_Exercise instructions_.
Omit every picture and output the rest of the records exactly as they are.

Collection entries
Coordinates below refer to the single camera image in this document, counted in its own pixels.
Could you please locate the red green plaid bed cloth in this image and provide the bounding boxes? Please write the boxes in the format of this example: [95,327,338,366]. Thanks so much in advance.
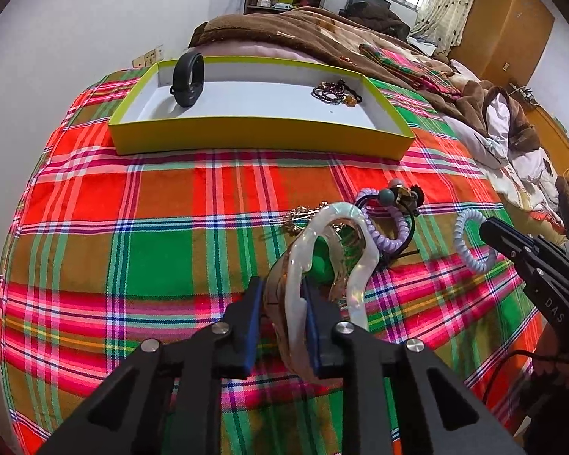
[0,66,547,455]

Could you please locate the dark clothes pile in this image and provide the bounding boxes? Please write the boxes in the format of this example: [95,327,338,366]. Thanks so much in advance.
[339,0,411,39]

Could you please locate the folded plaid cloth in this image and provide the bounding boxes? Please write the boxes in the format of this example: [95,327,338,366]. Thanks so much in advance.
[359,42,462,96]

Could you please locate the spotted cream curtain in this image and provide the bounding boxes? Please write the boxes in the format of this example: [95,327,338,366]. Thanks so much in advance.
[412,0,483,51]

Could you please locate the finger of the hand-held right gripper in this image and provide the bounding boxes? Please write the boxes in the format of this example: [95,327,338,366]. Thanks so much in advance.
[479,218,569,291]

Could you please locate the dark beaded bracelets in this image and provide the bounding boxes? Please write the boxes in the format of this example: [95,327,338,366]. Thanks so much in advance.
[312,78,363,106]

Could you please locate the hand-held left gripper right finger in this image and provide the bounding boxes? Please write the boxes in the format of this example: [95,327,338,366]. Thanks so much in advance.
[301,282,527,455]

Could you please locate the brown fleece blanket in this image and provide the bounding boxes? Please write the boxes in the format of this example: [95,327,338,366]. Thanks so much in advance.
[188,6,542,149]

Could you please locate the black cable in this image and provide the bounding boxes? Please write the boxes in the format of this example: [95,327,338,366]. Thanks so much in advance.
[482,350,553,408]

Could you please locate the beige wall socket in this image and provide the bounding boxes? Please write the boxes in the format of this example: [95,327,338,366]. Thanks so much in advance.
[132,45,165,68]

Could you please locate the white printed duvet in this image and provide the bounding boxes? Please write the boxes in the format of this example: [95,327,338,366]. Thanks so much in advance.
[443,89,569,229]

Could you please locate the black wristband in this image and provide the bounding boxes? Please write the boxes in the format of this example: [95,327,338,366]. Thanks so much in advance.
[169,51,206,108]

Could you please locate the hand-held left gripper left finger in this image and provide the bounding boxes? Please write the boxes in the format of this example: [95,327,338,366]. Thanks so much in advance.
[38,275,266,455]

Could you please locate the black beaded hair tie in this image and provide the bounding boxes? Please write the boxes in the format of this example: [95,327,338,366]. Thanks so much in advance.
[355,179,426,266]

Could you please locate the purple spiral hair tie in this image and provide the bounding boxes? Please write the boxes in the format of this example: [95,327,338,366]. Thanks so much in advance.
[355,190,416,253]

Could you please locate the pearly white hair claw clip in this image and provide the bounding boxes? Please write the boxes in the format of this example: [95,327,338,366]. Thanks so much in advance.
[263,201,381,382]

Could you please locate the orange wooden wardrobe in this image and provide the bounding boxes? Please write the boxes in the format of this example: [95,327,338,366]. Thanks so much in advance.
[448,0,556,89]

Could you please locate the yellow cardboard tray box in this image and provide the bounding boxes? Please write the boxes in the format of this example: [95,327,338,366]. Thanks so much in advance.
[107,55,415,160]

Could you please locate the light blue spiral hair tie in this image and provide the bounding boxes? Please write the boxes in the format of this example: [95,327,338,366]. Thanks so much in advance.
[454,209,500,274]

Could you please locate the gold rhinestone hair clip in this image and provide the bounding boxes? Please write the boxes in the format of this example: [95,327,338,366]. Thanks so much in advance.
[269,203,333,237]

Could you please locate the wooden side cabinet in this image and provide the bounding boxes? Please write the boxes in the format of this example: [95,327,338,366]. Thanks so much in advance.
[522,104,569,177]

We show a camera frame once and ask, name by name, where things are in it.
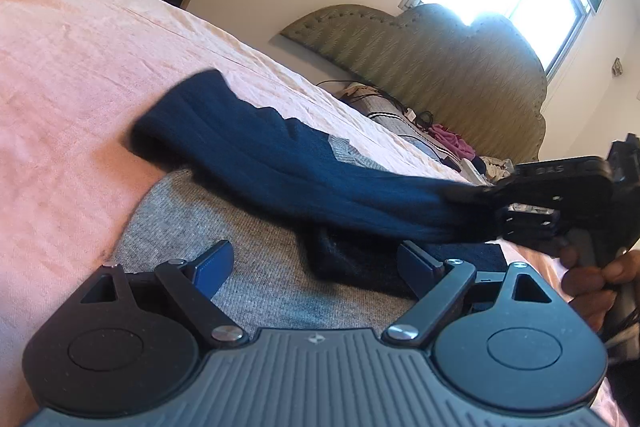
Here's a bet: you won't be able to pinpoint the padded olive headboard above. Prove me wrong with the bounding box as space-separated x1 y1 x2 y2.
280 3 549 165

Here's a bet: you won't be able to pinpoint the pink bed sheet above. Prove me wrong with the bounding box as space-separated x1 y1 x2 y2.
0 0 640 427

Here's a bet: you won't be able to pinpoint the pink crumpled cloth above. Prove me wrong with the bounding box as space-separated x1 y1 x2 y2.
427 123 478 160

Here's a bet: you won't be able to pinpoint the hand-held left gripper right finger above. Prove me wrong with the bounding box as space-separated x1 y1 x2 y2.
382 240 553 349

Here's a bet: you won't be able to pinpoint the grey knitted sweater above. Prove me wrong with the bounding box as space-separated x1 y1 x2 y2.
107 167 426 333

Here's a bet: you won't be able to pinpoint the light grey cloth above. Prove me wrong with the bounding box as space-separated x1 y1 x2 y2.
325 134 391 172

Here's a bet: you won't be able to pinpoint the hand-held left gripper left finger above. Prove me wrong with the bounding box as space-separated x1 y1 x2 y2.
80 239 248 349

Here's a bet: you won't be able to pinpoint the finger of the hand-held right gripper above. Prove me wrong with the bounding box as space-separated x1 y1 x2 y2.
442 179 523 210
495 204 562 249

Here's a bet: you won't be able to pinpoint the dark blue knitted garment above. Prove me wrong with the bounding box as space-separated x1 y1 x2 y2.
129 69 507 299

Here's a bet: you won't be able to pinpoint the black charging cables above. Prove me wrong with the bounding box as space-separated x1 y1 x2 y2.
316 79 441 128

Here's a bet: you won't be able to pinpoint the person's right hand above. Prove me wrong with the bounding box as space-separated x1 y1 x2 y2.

_Answer for the task_.
Coordinates below refer to the single camera image in this document, counted in its own pixels.
Could you please locate the red green plaid bed cloth in this image and provide the bounding boxes? Please write the boxes in the format of this example: [95,327,338,366]. Thanks so much in advance.
[0,66,547,455]

Could you please locate the dark clothes pile in this image and provide the bounding boxes? Please write the boxes in the format of this example: [95,327,338,366]. Thanks so much in advance.
[339,0,411,39]

Could you please locate the folded plaid cloth in this image and provide the bounding boxes? Please write the boxes in the format of this example: [95,327,338,366]. Thanks so much in advance.
[359,42,462,96]

Could you please locate the spotted cream curtain in this image and provide the bounding boxes? Please write the boxes in the format of this example: [95,327,338,366]. Thanks so much in advance.
[412,0,483,51]

Could you please locate the finger of the hand-held right gripper in this image and provide the bounding boxes? Please write the boxes in the format of this example: [95,327,338,366]. Thanks so much in advance.
[479,218,569,291]

Could you please locate the dark beaded bracelets in this image and provide the bounding boxes? Please write the boxes in the format of this example: [95,327,338,366]. Thanks so much in advance.
[312,78,363,106]

Could you please locate the hand-held left gripper right finger in this image and provide the bounding boxes? Please write the boxes in the format of this example: [95,327,338,366]. Thanks so much in advance.
[301,282,527,455]

Could you please locate the brown fleece blanket in this image and provide the bounding boxes? Please write the boxes in the format of this example: [95,327,338,366]. Thanks so much in advance.
[188,6,542,149]

Could you please locate the black cable in this image and provide the bounding boxes? Please write the boxes in the format of this example: [95,327,338,366]. Thanks so much in advance.
[482,350,553,408]

Could you please locate the beige wall socket in this image and provide the bounding boxes? Please write the boxes in the format of this example: [95,327,338,366]. Thanks so much in advance.
[132,45,165,68]

Could you please locate the white printed duvet in this image and provide the bounding boxes? Please write the boxes in the format of this example: [95,327,338,366]. Thanks so much in advance.
[443,89,569,229]

Could you please locate the black wristband in this image and provide the bounding boxes? Please write the boxes in the format of this example: [95,327,338,366]. Thanks so much in advance.
[169,51,206,108]

Could you please locate the hand-held left gripper left finger in this image and provide the bounding boxes? Please write the boxes in the format of this example: [95,327,338,366]. Thanks so much in advance.
[38,275,266,455]

Could you please locate the black beaded hair tie in this image and provide the bounding boxes? Please write the boxes in the format of this example: [95,327,338,366]. Thanks so much in advance.
[355,179,426,266]

Could you please locate the purple spiral hair tie in this image and provide the bounding boxes? Please write the boxes in the format of this example: [95,327,338,366]. Thanks so much in advance.
[355,190,416,253]

Could you please locate the pearly white hair claw clip in this image and provide the bounding boxes? Please write the boxes in the format of this example: [95,327,338,366]. Thanks so much in advance.
[263,201,381,382]

Could you please locate the orange wooden wardrobe in this image and provide the bounding boxes? Please write the boxes in the format of this example: [95,327,338,366]. Thanks so much in advance.
[448,0,556,89]

Could you please locate the yellow cardboard tray box in this image and provide the bounding boxes? Please write the boxes in the format of this example: [95,327,338,366]. Thanks so much in advance.
[107,55,415,160]

Could you please locate the light blue spiral hair tie in this image and provide the bounding boxes? Please write the boxes in the format of this example: [95,327,338,366]. Thanks so much in advance.
[454,209,500,274]

Could you please locate the gold rhinestone hair clip in this image and provide the bounding boxes? Please write the boxes in the format of this example: [95,327,338,366]. Thanks so much in advance.
[269,203,333,237]

Could you please locate the wooden side cabinet in this image and provide the bounding boxes? Please write the boxes in the format of this example: [95,327,338,366]. Thanks so much in advance.
[522,104,569,177]

We show a camera frame once and ask, name by name, where things are in it.
Here's a bet: you won't be able to pinpoint the padded olive headboard above. Prove me wrong with the bounding box as space-separated x1 y1 x2 y2.
280 3 549 165

Here's a bet: you won't be able to pinpoint the pink bed sheet above. Prove me wrong with the bounding box as space-separated x1 y1 x2 y2.
0 0 640 427

Here's a bet: you won't be able to pinpoint the pink crumpled cloth above. Prove me wrong with the bounding box as space-separated x1 y1 x2 y2.
427 123 478 160

Here's a bet: you won't be able to pinpoint the hand-held left gripper right finger above. Prove me wrong with the bounding box as space-separated x1 y1 x2 y2.
382 240 553 349

Here's a bet: you won't be able to pinpoint the grey knitted sweater above. Prove me wrong with the bounding box as space-separated x1 y1 x2 y2.
107 167 426 333

Here's a bet: you won't be able to pinpoint the light grey cloth above. Prove me wrong with the bounding box as space-separated x1 y1 x2 y2.
325 134 391 172

Here's a bet: you won't be able to pinpoint the hand-held left gripper left finger above. Prove me wrong with the bounding box as space-separated x1 y1 x2 y2.
80 239 248 349

Here's a bet: you won't be able to pinpoint the finger of the hand-held right gripper above. Prove me wrong with the bounding box as space-separated x1 y1 x2 y2.
442 179 523 210
495 204 562 249

Here's a bet: you won't be able to pinpoint the dark blue knitted garment above. Prove me wrong with the bounding box as space-separated x1 y1 x2 y2.
129 69 507 299

Here's a bet: you won't be able to pinpoint the black charging cables above. Prove me wrong with the bounding box as space-separated x1 y1 x2 y2.
316 79 441 128

Here's a bet: you won't be able to pinpoint the person's right hand above. Prove me wrong with the bounding box as space-separated x1 y1 x2 y2.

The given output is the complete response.